The osmotic pressure of a liquid is determined by the number of solute particles that are present in the solution. The osmotic pressure is directly proportional to the solute particles in the liquid, i.e., the higher the osmotic pressure, the greater the number of solute particles.

How does solute concentration affect osmotic potential?

Osmotic potential is directly proportional to the solute concentration. If the solute concentration of a solution increases, the potential for the water in that solution to undergo osmosis decreases. Therefore, the more solute that is added to a solution, the more negative its osmotic (solute) potential gets.

Does high osmotic pressure means high solute concentration?

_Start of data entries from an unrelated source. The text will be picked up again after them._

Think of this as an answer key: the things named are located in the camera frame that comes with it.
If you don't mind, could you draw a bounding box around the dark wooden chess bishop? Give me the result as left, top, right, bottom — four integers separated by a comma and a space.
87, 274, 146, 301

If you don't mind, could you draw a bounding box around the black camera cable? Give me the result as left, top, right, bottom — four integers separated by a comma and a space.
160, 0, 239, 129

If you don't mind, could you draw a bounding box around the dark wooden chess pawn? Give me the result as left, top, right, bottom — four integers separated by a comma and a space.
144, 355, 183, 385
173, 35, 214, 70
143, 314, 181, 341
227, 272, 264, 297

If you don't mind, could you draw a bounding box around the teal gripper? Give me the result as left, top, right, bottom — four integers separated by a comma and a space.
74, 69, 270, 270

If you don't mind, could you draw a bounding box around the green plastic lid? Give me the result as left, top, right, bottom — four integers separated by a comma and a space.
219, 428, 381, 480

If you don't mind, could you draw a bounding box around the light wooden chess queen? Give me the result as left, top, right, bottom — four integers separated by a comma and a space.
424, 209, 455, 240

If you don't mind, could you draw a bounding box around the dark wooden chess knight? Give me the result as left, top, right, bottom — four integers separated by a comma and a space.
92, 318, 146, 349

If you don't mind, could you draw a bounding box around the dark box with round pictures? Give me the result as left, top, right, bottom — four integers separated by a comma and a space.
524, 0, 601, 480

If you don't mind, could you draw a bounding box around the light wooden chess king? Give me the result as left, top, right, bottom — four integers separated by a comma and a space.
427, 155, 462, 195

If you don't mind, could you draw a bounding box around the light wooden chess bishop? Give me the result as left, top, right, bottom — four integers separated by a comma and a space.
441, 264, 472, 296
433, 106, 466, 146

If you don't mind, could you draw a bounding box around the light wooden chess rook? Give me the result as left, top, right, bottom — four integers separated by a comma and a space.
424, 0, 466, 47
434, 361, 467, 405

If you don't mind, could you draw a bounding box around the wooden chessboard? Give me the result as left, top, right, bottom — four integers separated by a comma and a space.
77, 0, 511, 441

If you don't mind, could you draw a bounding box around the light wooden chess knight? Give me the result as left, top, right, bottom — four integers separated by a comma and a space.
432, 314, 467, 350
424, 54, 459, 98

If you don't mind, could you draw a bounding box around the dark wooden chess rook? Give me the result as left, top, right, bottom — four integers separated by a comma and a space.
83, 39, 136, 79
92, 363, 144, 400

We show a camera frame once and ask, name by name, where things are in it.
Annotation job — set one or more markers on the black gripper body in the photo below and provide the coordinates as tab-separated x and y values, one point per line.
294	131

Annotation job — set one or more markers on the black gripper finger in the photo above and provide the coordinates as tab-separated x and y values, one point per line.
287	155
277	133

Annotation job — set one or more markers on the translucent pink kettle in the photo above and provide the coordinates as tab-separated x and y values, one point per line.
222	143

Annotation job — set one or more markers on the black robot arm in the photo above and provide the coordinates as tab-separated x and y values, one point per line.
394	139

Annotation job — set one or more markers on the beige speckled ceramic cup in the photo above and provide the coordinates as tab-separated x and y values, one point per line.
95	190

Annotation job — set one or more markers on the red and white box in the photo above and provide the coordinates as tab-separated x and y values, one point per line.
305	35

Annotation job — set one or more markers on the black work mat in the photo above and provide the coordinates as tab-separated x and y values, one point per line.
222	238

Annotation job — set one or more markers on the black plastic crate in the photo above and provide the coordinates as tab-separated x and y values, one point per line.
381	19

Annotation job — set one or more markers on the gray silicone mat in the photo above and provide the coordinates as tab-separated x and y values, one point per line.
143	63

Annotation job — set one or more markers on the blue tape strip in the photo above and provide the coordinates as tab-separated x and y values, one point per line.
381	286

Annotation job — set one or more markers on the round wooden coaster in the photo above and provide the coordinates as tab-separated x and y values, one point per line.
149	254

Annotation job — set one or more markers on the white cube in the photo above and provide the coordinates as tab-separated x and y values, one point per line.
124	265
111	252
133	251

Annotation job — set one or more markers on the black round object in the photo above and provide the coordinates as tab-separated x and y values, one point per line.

Osmotic pressure is determined by solute concentration – water will “try harder” to diffuse into an area with a high concentration of a solute, such as a salt, than into an area with a low concentration.

How does solute concentration affect diffusion osmosis?

Increasing the concentration of the solute has no effect on the rate of diffusion. More particles will travel from one side to the other if the concentration is higher. It is analogous to water flowing from a high level to a low level.